İş yasası taslağına göre, işveren ekonomik ve teknolojik, yapısal ve benzeri işletme gerekleri doğrultusunda toplu işçi çıkartabilecek. Bu durumlarda en az 30 gün önce sendika temsilcilerine, işçi temsilcilerine ve çalışma bölge müdürlüğü ve Türkiye İş Kurumu'na bildirimde bulunulacak.
20-100 işçi çalıştıran işletmelerde en az 10, 101-300 arasında işçi çalışatanlarda en az yüzde 10, 301'den fazla işçi çalıştıran işyerlerinde ise en az 30 işçinin işten çıkartılması, toplu işten çıkarma olarak değerlendirilecek. İşverenin haklı fesih gerekçesi elde etmek için bu düzenlemeyi kullanması halinde işçi dava açabilecek.

Ücret garanti fonu
Yeni yasa taslağına göre, işverenin konkordato ve iflas nedenleri ile ödeme güçlüğüne düşmesi durumunda, son üç aylık ücret alacaklarının ödenmesi için işsizlik sigortası fonu kapsamında ayrı bir ücret garanti fonu oluşturulacak. Ücret garanti fonu primleri, işverence sigortalının prime esas brüt kazancının işverene düşen bölümünden binde 5'i aşmamak üzere belirlenecek oran üzerinden yatırılacak.
Bu arada, ücret ödemelerinin garanti altına alınması için kamu kuruluşlarına da belli görevler veriliyor. Kamu bankaları dahil olmak üzere, kamu ihaleleri için ödenecek hak edişler, müteahhide veya taşerona ödenmeden önce, işverenlerin çalıştırdıkları işçilerin son üç aylık ücretlerinin ödenip ödenmediği kontrol edilecek.
Bunun için, hak ediş ödeneceği işyerlerinde yazılı olarak duyurulacak. Bir işverenin üçüncü kişilere olan borçlarında da haciz işlemleri 3 aylık alacakları karşılayacak kısım ayrıldıktan sonra yapılabilecek.

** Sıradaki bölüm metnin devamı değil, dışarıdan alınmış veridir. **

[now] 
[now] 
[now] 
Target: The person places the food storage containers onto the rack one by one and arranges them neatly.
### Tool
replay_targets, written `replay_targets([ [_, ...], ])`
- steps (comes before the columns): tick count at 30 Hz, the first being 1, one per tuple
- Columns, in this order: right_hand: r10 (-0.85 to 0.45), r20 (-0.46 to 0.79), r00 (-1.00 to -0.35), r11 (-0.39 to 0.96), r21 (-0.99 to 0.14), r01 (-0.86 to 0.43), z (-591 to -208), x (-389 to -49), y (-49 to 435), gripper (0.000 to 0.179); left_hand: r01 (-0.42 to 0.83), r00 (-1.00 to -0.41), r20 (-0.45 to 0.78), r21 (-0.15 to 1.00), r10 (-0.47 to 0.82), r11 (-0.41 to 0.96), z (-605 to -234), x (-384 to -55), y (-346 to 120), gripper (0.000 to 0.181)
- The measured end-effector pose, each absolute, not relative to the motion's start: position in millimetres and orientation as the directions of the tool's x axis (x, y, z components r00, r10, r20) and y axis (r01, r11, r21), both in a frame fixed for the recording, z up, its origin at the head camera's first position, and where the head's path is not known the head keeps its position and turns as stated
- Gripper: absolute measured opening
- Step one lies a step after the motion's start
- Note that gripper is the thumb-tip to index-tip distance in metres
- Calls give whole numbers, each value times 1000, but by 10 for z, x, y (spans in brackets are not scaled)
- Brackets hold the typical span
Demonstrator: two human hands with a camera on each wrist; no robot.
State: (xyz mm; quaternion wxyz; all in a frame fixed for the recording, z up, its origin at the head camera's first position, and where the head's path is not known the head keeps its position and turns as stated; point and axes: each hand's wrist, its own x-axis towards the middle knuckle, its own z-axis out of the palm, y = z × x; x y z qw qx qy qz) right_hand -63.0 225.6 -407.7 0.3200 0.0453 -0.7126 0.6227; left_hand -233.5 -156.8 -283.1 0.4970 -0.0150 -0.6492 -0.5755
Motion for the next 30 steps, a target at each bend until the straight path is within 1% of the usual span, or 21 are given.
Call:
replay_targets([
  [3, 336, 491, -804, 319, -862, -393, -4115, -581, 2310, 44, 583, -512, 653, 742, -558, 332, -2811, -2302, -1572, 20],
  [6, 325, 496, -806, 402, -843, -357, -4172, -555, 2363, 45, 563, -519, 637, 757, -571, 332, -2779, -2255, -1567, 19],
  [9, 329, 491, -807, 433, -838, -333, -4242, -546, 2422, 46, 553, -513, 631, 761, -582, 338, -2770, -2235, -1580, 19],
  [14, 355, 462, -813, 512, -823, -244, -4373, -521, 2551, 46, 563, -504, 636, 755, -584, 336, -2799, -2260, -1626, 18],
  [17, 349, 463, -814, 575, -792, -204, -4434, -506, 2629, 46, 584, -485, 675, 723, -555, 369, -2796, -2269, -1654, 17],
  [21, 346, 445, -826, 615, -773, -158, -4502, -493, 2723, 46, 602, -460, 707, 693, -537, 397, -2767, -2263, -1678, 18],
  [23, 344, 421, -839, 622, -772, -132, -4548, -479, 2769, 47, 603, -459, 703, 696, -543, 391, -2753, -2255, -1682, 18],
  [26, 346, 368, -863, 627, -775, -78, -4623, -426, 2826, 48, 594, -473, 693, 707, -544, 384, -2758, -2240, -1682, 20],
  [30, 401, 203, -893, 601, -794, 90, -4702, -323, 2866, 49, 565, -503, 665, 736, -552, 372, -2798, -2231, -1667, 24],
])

--------------------------------------------------------------------------------


Çocuk işçi çalıştırana 1 milyar lira ceza
Yasa taslağı ile öngörülen hükümlere aykırı davranışlar için cezai yaptırımlar da düzenlendi. Çocuk işçi çalıştırılması konusunda kesin kurallar belirlenerek, kurallara uymayanlar hakkında para cezası getirildi. Buna göre, 14 yaşından küçük işçi çalıştıran işverenlere 1 milyar lira para cezası öngörülüyor.
Bunun dışında, işyeri bildirme yükümlülüğünü yerine getirmeyen işverenlere ve usulsüz olarak toplu işten çıkarmaya gidenlere, işçi başına 300'er milyon lira ceza verilmesi öngörülüyor. Müfettişlerin işyerlerindeki denetimlerine engel olunması durumundaki para cezası ise 5 milyar lira olarak belirlendi.